Os protestos radicalizados da semana passada e a enorme marcha desta quarta-feira, 23, conquistaram uma primeira e importante vitória. No final da tarde desta quinta, o juiz José Viana Ulisses Filho acatou o pedido do Ministério Público de Pernambuco e concedeu uma liminar suspendendo o aumento das passagens de ônibus.

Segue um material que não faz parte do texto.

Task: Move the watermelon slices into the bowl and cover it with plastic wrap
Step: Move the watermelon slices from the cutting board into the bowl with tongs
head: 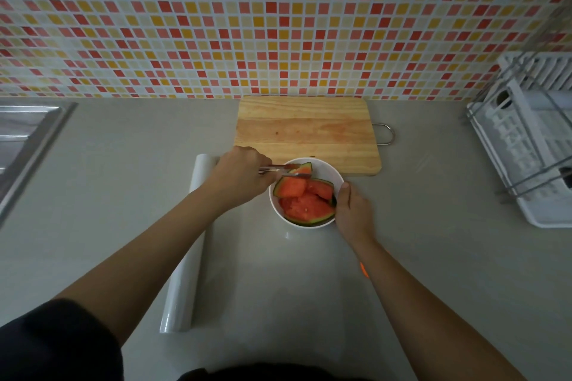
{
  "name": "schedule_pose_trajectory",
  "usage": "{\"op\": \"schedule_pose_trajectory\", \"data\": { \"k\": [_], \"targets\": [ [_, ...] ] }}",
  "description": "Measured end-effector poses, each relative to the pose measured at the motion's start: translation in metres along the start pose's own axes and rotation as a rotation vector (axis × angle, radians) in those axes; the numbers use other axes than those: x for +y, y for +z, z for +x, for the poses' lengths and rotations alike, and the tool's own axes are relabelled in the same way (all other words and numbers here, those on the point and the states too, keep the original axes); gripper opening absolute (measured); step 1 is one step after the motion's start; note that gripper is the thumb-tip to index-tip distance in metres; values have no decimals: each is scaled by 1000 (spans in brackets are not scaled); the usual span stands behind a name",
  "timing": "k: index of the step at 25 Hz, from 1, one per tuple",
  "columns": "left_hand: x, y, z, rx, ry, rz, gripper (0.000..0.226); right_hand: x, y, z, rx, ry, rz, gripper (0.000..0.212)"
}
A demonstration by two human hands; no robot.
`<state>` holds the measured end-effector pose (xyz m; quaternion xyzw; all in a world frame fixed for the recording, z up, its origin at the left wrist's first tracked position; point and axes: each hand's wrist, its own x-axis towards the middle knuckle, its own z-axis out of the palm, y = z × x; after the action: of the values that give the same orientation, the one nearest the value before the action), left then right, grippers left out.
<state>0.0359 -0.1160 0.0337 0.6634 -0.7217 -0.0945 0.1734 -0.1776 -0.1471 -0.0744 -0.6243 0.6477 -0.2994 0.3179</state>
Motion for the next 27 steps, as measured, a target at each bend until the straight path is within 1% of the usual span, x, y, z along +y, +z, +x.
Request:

O juiz da 7ª Vara da Fazenda Pública apontou diversas razões para a decisão. A primeira, de que o reajuste, de 9,55%, é maior que os principais índices de inflação dos últimos 12 meses, como o IPCA, que foi de apenas 2,58%. O juiz considerou correta a argumentação do Ministério Público, de que o aumento não foi autorizado pela Agência de Regulação de Pernambuco (Arpe), como determina lei estadual e disse que o reajuste foi concedido de forma precipitada. Por último, o juiz José Viana afirmou que não houve ampla discussão com as partes interessadas. Para ele, o mais lamentável “é o autoritarismo e unilateralismo como foi efetuado o aumento, em total prejuízo das classes menos favorecidas, que são as principais usuárias do transporte coletivo”.

A Empresa Metropolitana de Transportes Urbanos (EMTU) deve ser notificada nesta sexta-feira e, a partir daí, é obrigada a cumprir a decisão, sob pena de pagar uma multa diária de R$ 100 mil.

Luta continua
A liminar, apesar de ser uma conquista da juventude e da população do Recife, não deve ser vista como uma garantia de que as passagens terão seu valor reduzido ou, muito menos, o passe-livre. Em 2003 e 2004, liminares semelhantes foram expedidas e, depois, derrubadas com recursos judiciais. Assim, a única garantia que o movimento do Recife deve ter é em sua capacidade de mobilização. Foi a luta, em diversos pontos da cidade, que derrotou a repressão do tenente-coronel Meira e que, agora, permitiu que o juiz desse essa liminar.

Depois de um pequeno protesto ontem, nesta sexta-feira, novos atos estão ocorrendo. Logo pela manhã, estudantes da Escola Técnica Professor Agamenon Magalhães (Etepam), na Encruzilhada, fizeram protesto contra o Batalhão de Choque da Polícia Militar. Na terça-feira à tarde, os jovens foram espancados e detidos quando olhavam, do jardim e da calçada do colégio, um protesto que ocorria em frente à escola. Os policiais invadiram a escola, atacaram com cassetetes e gás-pimenta. O coronel Meira disse à diretora da escola, que tentava impedir as agressões, que se mantivesse fora.

Outro protesto teve início no Bairro Santo Antônio, em frente à Praça da Independência. No final da tarde, cerca de 500 estudantes percorreram as principais ruas, sob uma chuva de papel picado, e prometeram continuar os protestos.